Summary of fowl (ES) & adam {MSoS, "SoJ," "TtD," "FoOA"). Concern to account for divergence w/o damnation or disrespect (preserving the truth by way of diversity) & accountability of interpreters

strength of integral: attn to unity of truth, uncontrolled by circumstance. Of differential: attn to differences in interpretation & allows for dissent w/o disrespect.

In a certain respect, the two aren't antithetical. The unity of meaning (on a differential account) lies entirely beyond the present order- but don't deny some sort of unity. Similarly, integralists don't deny plurality nor do they wish by main force to impose their interpretive conclusions.

Beginning of argument: our proposal does better at comprehending theirs than theirs does ours.

Presumably F & K believe that the single meaning is found somewhere near the interpretations indigenous to Euro-America; does their ethic of interpretation entail eurocentric privilege? F & A can account for divergence w/o implicit hermeneutical imperialism. Emphatic implications for mission: unity of presence of Christ lies in church (with all its varying interps) not in TEXT.

Does "local & contextual" entail a repudiation of more global truth claims? (Can a local claim make a claim to universality? Does that make the local claim invalid? Does it allow "local" universalities?) does an emphatic claim touniversality transcend its local origin?

Can even professional interpreters discern with confidence what the single unified meaning might be? If not professionals, what about amateurs?
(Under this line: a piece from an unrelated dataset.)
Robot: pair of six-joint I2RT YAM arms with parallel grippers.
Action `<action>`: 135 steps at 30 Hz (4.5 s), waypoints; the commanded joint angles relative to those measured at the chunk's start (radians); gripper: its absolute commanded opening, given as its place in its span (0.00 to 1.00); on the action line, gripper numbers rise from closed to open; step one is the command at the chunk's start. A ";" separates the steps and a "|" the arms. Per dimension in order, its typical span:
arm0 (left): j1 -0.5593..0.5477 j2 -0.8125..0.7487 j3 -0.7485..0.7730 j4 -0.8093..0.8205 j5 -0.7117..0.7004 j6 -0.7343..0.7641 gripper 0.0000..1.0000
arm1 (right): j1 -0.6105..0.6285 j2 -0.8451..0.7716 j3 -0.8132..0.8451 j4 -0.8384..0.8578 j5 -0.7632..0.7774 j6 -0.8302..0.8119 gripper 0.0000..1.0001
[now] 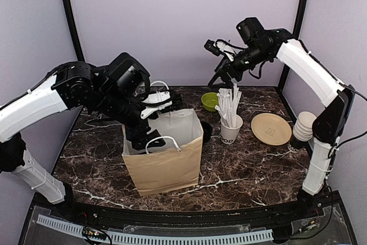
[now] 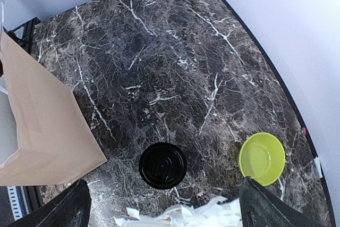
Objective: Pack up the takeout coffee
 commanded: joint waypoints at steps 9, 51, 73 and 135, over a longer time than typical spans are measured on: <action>0.007 -0.168 0.024 0.290 -0.236 0.045 0.84 | -0.128 -0.365 -0.453 0.095 -0.018 -0.097 0.77; 0.032 -0.360 -0.246 0.771 -0.510 0.080 0.79 | -0.192 -0.245 -0.365 0.301 0.025 0.102 0.00; 0.125 -0.416 -0.295 0.846 -0.640 0.070 0.76 | -0.103 -0.438 -0.038 0.250 -0.455 0.215 0.00; 0.126 -0.520 -0.461 0.870 -0.642 0.072 0.74 | -0.278 -0.202 -0.567 0.401 0.056 0.064 0.44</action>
Word of God -- are we ever in a position to make claims about the unity? If God makes divinity known to us through the economic trinity, and if the godhead is the locus of ineffable Truth, ought our interpretations not dwell in the domains of plurality & entrust the unity to God?

Welker on plurality (bad) & pluralism (good)
NW "truth" as "measuring up." "Standard" sense of "true" serves as default--other uses are special. Fish's response is cogent but not refutation; illustration of *difference*.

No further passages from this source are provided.